EXERCISE
Repeat exactly the lines that run from the one containing "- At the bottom" to the end of the data, and leave out all others.

INFORMATION PROVIDED
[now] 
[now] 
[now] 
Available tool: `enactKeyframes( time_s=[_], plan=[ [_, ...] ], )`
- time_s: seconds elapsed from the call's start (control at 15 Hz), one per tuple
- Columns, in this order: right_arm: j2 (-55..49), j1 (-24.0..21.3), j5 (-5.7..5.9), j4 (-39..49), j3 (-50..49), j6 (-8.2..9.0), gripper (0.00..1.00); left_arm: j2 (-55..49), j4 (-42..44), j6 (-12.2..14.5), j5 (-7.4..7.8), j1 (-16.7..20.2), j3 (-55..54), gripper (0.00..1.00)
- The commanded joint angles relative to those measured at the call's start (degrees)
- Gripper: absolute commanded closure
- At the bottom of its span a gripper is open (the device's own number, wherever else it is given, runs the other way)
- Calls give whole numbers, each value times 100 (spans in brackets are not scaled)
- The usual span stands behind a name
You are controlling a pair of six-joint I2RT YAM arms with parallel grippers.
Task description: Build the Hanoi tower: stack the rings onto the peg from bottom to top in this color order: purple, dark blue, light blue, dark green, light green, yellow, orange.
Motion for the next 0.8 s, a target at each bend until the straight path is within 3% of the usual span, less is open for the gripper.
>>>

YOUR RESPONSE
- At the bottom of its span a gripper is open (the device's own number, wherever else it is given, runs the other way)
- Calls give whole numbers, each value times 100 (spans in brackets are not scaled)
- The usual span stands behind a name
You are controlling a pair of six-joint I2RT YAM arms with parallel grippers.
Task description: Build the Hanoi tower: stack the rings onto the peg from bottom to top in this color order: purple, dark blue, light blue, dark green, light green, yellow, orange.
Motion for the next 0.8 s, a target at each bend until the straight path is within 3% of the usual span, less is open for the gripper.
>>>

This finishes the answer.